The Animal Collectors’ Association (ACA) is being called on to resume fallen animal collections while talks take place between the association and the Department of Agriculture, Food and the Marine.
The Irish Creamery Milk Suppliers’ Association (ICMSA) has called on both parties – the ACA and the department – to engage in talks “immediately” to resolve the dispute, and for the knackeries to continue collecting animals while negotiations take place.
Lorcan McCabe, the ICMSA’s deputy president, said: “Unfortunately, farmers are finding themselves in the middle of a dispute between two other actors, at an already hugely pressurised time of year, which is being compounded by the recent bad weather.
The animal collectors provide a hugely important service to farmers and it is essential that further talks take place to resolve this matter.
McCabe suggested that collections of fallen animals resume at the same time as an “intensive round of negotiations aimed at resolution”.
“We think that would break the ‘logjam’ and enable progress on this very disruptive issue in which farmers are not directly involved, but are essentially the principal victims,” McCabe added.
The ICMSA deputy president also acknowledged the business struggles faced by knackeries.
“We urgently want this sorted out, but fallen animal collections have got to be cost-effective, and that reality must be kept in mind in the resolution of this dispute,” McCabe concluded.
Talks today
Representatives from the ACA will meet with department personnel later today, Monday, March 2, for talks aimed at breaking the impasse.
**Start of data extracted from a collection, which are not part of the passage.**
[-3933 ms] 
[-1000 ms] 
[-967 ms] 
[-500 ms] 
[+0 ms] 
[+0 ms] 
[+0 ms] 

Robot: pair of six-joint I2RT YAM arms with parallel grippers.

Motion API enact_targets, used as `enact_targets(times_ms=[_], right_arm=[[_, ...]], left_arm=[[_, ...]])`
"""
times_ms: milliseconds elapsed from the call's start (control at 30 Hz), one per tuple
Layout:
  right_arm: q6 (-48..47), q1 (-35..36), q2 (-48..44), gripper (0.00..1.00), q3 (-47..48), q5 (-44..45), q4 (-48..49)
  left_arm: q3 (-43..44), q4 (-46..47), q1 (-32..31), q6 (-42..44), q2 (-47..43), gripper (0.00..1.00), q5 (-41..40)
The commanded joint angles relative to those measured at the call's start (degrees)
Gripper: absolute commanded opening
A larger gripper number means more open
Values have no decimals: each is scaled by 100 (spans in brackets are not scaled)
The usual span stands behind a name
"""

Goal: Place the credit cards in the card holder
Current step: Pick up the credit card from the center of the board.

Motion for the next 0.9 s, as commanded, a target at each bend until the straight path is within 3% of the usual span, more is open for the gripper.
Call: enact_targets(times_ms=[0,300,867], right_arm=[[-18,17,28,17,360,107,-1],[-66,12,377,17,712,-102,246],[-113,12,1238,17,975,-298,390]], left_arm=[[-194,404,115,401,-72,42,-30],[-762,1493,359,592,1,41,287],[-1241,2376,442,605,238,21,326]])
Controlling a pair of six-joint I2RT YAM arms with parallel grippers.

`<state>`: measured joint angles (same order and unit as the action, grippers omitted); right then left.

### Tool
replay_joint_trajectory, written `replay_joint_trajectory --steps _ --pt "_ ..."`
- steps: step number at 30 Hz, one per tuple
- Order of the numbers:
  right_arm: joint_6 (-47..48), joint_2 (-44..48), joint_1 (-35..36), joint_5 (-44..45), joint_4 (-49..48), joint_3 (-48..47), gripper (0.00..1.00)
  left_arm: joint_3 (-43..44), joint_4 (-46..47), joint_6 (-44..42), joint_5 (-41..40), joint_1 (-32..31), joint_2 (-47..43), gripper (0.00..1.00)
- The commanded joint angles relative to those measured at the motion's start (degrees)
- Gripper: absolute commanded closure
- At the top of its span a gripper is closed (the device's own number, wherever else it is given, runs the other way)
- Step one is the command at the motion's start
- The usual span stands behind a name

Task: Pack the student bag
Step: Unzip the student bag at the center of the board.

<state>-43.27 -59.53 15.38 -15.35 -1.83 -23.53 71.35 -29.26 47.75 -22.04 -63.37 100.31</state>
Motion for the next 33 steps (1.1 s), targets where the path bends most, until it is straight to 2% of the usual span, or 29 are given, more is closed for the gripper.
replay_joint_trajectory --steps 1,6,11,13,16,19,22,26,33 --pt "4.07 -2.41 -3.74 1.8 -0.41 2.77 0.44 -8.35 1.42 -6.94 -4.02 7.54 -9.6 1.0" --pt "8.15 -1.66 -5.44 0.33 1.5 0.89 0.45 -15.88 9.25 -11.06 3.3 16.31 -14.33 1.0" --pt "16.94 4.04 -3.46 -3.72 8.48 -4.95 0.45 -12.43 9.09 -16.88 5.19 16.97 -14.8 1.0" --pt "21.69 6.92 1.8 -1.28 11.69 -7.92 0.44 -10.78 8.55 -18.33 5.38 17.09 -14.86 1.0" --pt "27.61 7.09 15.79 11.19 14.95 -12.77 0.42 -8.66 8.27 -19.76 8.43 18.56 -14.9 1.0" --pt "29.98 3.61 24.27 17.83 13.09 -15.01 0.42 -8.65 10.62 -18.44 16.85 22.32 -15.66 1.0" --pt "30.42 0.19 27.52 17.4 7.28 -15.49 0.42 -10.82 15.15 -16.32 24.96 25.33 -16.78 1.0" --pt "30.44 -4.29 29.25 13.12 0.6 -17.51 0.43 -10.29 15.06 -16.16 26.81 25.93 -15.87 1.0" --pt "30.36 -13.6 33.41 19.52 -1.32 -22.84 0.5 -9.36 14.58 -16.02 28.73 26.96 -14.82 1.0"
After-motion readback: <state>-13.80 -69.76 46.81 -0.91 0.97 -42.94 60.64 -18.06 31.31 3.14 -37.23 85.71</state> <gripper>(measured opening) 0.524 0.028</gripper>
Set to be held at 2:00pm today in the department’s offices, the talks will seek to end the ongoing full closure of knackeries in strike over lack of progress to date regarding supports under the Fallen Animals Scheme.
According to a representative of the ACA, the organisation is calling on the department to act urgently, pointing to the added stresses on the farming sector at present, such as flooding around the country.
The spokesperson reiterated that the knackeries’ action is “in protection of the farmer as well”, highlighting that they do not wish to increase collection charges if possible.